**EXERCISE GOAL:**
Even if the data beneath seems repetitive, write it all out again exactly.

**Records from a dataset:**
--- START ---

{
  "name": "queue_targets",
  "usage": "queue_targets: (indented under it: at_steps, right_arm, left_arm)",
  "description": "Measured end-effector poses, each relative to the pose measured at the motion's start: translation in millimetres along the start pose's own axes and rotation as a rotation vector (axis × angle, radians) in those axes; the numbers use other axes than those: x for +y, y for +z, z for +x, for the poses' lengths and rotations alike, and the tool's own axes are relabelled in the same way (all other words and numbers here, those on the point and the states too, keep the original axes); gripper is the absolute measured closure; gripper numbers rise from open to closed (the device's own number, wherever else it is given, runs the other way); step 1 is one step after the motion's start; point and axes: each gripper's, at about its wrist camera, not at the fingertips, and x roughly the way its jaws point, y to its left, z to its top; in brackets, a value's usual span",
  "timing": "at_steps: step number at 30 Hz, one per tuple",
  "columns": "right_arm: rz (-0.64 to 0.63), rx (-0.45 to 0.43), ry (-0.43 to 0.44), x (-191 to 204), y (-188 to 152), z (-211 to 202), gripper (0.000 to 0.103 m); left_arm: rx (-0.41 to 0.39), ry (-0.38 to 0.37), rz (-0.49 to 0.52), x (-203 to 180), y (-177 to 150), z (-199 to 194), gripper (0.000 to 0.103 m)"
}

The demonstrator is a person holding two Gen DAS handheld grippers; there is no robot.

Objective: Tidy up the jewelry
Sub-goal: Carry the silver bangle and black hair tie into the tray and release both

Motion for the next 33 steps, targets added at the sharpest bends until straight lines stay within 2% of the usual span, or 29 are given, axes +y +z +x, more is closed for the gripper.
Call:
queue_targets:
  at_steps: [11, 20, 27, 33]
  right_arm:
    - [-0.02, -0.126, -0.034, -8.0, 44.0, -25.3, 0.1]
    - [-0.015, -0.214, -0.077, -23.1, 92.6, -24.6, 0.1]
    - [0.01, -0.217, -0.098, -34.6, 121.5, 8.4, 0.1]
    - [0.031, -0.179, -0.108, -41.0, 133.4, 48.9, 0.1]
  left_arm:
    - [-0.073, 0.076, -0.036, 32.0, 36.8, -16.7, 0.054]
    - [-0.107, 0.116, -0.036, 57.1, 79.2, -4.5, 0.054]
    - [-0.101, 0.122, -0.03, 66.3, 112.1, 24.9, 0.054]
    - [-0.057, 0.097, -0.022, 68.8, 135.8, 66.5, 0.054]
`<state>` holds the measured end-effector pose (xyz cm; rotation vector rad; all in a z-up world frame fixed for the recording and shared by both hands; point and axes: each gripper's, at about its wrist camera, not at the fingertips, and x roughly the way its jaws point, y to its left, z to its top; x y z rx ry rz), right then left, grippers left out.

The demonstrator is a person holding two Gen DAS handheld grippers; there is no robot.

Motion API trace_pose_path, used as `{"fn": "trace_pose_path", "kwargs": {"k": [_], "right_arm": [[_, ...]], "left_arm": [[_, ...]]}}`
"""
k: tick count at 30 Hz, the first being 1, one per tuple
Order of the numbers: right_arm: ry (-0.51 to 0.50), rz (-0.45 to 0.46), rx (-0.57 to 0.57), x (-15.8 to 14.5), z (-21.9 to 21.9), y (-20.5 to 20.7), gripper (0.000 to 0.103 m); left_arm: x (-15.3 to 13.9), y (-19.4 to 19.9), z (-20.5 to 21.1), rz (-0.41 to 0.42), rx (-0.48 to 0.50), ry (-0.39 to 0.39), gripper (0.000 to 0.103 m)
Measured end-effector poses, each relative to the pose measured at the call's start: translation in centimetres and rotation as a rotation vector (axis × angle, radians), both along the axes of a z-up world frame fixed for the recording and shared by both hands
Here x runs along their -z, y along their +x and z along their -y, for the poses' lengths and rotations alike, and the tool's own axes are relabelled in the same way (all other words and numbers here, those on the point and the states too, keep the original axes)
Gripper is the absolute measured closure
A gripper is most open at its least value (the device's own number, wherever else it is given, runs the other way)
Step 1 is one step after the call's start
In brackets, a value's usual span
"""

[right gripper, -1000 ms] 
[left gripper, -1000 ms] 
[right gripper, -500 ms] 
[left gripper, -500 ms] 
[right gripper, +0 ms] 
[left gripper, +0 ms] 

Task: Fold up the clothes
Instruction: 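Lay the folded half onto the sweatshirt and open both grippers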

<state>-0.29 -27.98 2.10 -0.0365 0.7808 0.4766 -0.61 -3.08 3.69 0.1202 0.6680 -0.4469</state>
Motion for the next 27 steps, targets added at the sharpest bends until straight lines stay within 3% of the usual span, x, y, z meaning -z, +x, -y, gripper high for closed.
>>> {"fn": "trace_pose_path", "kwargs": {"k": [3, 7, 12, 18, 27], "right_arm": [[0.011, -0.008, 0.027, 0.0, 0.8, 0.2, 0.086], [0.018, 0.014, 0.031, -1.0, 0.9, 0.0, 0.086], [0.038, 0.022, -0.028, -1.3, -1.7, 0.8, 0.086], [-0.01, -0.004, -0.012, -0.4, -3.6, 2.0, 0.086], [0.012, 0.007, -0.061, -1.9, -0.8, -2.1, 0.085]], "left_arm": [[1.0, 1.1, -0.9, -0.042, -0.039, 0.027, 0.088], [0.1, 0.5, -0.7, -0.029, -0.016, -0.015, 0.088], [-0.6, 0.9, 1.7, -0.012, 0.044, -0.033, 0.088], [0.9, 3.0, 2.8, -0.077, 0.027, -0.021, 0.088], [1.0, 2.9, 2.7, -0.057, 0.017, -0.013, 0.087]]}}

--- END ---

**RESULT FOR THIS EXERCISE:**
{
  "name": "queue_targets",
  "usage": "queue_targets: (indented under it: at_steps, right_arm, left_arm)",
  "description": "Measured end-effector poses, each relative to the pose measured at the motion's start: translation in millimetres along the start pose's own axes and rotation as a rotation vector (axis × angle, radians) in those axes; the numbers use other axes than those: x for +y, y for +z, z for +x, for the poses' lengths and rotations alike, and the tool's own axes are relabelled in the same way (all other words and numbers here, those on the point and the states too, keep the original axes); gripper is the absolute measured closure; gripper numbers rise from open to closed (the device's own number, wherever else it is given, runs the other way); step 1 is one step after the motion's start; point and axes: each gripper's, at about its wrist camera, not at the fingertips, and x roughly the way its jaws point, y to its left, z to its top; in brackets, a value's usual span",
  "timing": "at_steps: step number at 30 Hz, one per tuple",
  "columns": "right_arm: rz (-0.64 to 0.63), rx (-0.45 to 0.43), ry (-0.43 to 0.44), x (-191 to 204), y (-188 to 152), z (-211 to 202), gripper (0.000 to 0.103 m); left_arm: rx (-0.41 to 0.39), ry (-0.38 to 0.37), rz (-0.49 to 0.52), x (-203 to 180), y (-177 to 150), z (-199 to 194), gripper (0.000 to 0.103 m)"
}

The demonstrator is a person holding two Gen DAS handheld grippers; there is no robot.

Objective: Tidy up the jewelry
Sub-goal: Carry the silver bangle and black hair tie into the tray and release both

Motion for the next 33 steps, targets added at the sharpest bends until straight lines stay within 2% of the usual span, or 29 are given, axes +y +z +x, more is closed for the gripper.
Call:
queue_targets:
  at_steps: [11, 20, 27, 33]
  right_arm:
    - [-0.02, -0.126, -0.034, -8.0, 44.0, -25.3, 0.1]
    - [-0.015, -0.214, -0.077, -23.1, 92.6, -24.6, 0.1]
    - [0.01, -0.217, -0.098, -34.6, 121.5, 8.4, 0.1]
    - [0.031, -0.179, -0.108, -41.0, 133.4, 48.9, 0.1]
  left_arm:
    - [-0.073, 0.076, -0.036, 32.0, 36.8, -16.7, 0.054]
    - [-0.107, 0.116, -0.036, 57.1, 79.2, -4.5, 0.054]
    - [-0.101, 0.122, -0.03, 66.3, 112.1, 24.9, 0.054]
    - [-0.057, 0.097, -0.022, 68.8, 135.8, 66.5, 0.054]
`<state>` holds the measured end-effector pose (xyz cm; rotation vector rad; all in a z-up world frame fixed for the recording and shared by both hands; point and axes: each gripper's, at about its wrist camera, not at the fingertips, and x roughly the way its jaws point, y to its left, z to its top; x y z rx ry rz), right then left, grippers left out.

The demonstrator is a person holding two Gen DAS handheld grippers; there is no robot.

Motion API trace_pose_path, used as `{"fn": "trace_pose_path", "kwargs": {"k": [_], "right_arm": [[_, ...]], "left_arm": [[_, ...]]}}`
"""
k: tick count at 30 Hz, the first being 1, one per tuple
Order of the numbers: right_arm: ry (-0.51 to 0.50), rz (-0.45 to 0.46), rx (-0.57 to 0.57), x (-15.8 to 14.5), z (-21.9 to 21.9), y (-20.5 to 20.7), gripper (0.000 to 0.103 m); left_arm: x (-15.3 to 13.9), y (-19.4 to 19.9), z (-20.5 to 21.1), rz (-0.41 to 0.42), rx (-0.48 to 0.50), ry (-0.39 to 0.39), gripper (0.000 to 0.103 m)
Measured end-effector poses, each relative to the pose measured at the call's start: translation in centimetres and rotation as a rotation vector (axis × angle, radians), both along the axes of a z-up world frame fixed for the recording and shared by both hands
Here x runs along their -z, y along their +x and z along their -y, for the poses' lengths and rotations alike, and the tool's own axes are relabelled in the same way (all other words and numbers here, those on the point and the states too, keep the original axes)
Gripper is the absolute measured closure
A gripper is most open at its least value (the device's own number, wherever else it is given, runs the other way)
Step 1 is one step after the call's start
In brackets, a value's usual span
"""

[right gripper, -1000 ms] 
[left gripper, -1000 ms] 
[right gripper, -500 ms] 
[left gripper, -500 ms] 
[right gripper, +0 ms] 
[left gripper, +0 ms] 

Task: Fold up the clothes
Instruction: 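Lay the folded half onto the sweatshirt and open both grippers
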
<state>-0.29 -27.98 2.10 -0.0365 0.7808 0.4766 -0.61 -3.08 3.69 0.1202 0.6680 -0.4469</state>
Motion for the next 27 steps, targets added at the sharpest bends until straight lines stay within 3% of the usual span, x, y, z meaning -z, +x, -y, gripper high for closed.
>>> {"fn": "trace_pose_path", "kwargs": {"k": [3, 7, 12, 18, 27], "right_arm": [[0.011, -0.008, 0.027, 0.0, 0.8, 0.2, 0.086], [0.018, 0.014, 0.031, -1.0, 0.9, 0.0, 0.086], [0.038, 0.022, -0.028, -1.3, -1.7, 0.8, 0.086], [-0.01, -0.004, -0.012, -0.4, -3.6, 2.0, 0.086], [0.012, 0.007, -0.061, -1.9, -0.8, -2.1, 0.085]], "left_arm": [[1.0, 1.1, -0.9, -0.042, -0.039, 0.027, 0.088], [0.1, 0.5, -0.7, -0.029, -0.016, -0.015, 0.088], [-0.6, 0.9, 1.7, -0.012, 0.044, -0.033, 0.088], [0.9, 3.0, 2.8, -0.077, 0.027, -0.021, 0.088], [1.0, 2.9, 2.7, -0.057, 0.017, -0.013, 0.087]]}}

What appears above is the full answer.